Something about embodiment is important to God. He gave us bodies; He gave us a series of instructions and commands on how to honor and care for those bodies. The body is important enough that He incarnated into one: Jesus had a human body. We are promised a transformation of our bodies into the bodies that God has long envisioned for us. And so many of the sacraments Christians keep center on the body: baptism and the touch of water, communion and the chewing of food and the swallowing of drink.
I was thinking about all of this lately when I read a thought-provoking article in Christianity Today about modern “virtual churches”: church services with all elements (baptisms, communions, the whole shebang) conducted online. The article is both fair and thought-provoking, but it focuses on a central question: what is missing when we try to participate in a “bodiless” church? What is it about bodies that matter to faith and the expression of it? Why can’t we just abandon the old buildings and the hassle of getting in our cars and going somewhere to settle in with God’s people in front of a screen?
Touch is what’s missing. The tug of a desperate hand at Christ’s garments. The capable hands of a Samaritan binding the wounds of a man near death. The passing-over of a jug of wine, a piece of bread. And not only touch, but the irreplaceable elements of embodied interaction and community: the softening of the eyes, the smile, the pat on the knee, all the meaning and understanding that lives in so many of the subtle acts we only witness and engage in by being bodily present. When touch is missing, so is everything it embodies: active care, attention, service.
I sat today in my church and I watched people, and I was amazed by how much everyone touched. Two rows ahead of us, three believers steadied an elderly gentleman with their hands as he slowly sat down in the pew. A mother reached over to her baby, cradled in her father’s arms, and adjusted her little baby headband. The man in front of us was absently patting his son’s back. I held hands with my husband. The choir director gave the pianist a gentle tap of familiarity on the shoulder as he went by.

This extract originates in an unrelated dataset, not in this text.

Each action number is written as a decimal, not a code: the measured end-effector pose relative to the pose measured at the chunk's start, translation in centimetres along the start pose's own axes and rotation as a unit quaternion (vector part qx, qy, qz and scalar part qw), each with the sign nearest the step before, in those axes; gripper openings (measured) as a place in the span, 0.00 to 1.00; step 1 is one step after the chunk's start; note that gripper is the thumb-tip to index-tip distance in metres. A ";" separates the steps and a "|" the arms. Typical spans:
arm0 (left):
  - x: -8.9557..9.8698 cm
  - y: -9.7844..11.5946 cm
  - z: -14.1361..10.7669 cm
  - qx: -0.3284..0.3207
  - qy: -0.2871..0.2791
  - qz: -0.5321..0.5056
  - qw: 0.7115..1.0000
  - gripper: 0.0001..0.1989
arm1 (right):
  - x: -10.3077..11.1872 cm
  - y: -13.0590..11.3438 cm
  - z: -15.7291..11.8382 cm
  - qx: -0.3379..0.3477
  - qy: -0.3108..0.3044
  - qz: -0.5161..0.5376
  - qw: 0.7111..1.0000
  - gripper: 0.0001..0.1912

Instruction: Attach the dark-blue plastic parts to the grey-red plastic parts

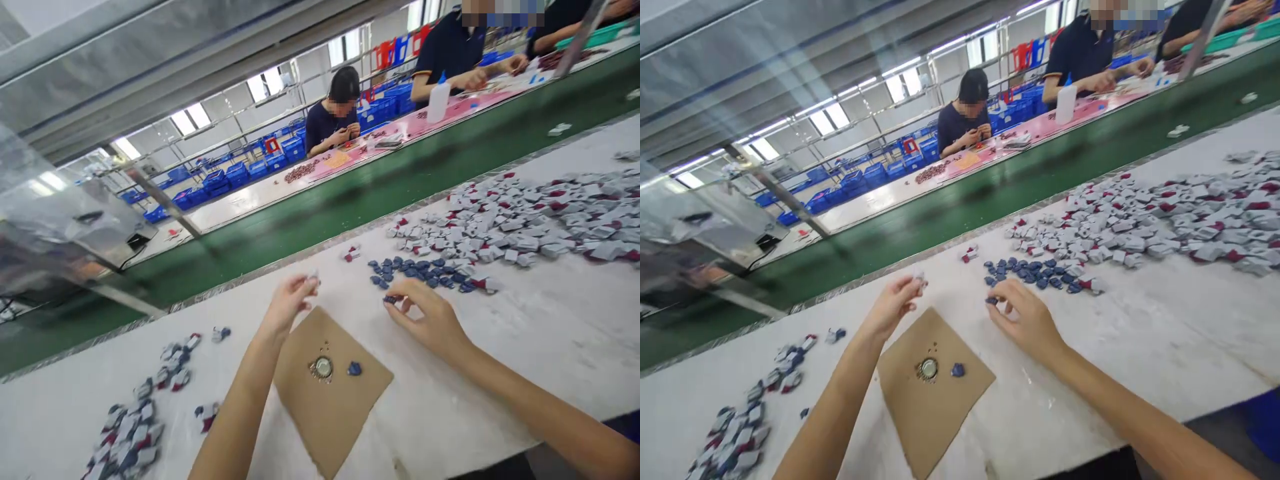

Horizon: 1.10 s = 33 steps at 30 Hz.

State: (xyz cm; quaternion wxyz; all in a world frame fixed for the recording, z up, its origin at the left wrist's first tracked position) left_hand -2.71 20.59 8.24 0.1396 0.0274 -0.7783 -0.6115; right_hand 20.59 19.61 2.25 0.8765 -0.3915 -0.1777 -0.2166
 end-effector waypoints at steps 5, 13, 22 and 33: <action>5.3 -6.0 -10.5 0.086 0.080 -0.153 0.981 0.18 | -3.2 -7.5 -3.1 0.041 -0.166 0.159 0.972 0.11; 5.2 -11.0 -15.6 0.098 0.174 -0.303 0.932 0.15 | -7.2 -8.2 -3.5 0.071 -0.162 0.059 0.982 0.07; 4.8 -11.3 -15.9 0.080 0.173 -0.328 0.925 0.13 | -5.5 -8.1 -2.6 0.139 -0.212 -0.068 0.965 0.08; 5.4 -12.4 -15.8 0.061 0.103 -0.287 0.950 0.11 | -7.2 -9.5 -0.8 0.135 -0.375 -0.199 0.895 0.05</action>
Point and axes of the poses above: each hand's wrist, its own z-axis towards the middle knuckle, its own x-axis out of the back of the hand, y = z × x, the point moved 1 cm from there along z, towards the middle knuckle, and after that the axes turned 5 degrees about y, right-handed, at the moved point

Babies thrive on skin-to-skin contact, doctors tell us, to the degree it’s allowed as much as possible in the NICU. The elderly in long-term care centers perk up when a living, breathing person walks through the door to share conversation. People are encouraged to get cats and dogs if they’re lonely, if only for the immeasurable comfort of another warm and living presence that can cuddle, be petted, and play.
It’s not that our virtual tools and our technology are bad. Sometimes our bodies can’t be where we need them to be, and we need assistance to substitute for that lack. But we’re mistaken if we think that everything present in our embodied interactions can be substituted for with a webcam and a social media present, with texts or messages or even phone calls. Our bodies are not just something to be managed and restrained – they are a gift from God, and a tool for ministry, and we do ourselves a disservice if we forget how potent the embodied actions of love and service can be.
G’day and thanks for sharing. Very thought provoking.
I reckon the father of lies loves that the world is connecting online and that the church is looking no different. Soon we will forget some of the most important things, unfortunately we are getting so lost in our phones its happening already. Scary stuff.
Our bodies and other bodies meeting in real community. Gods gift.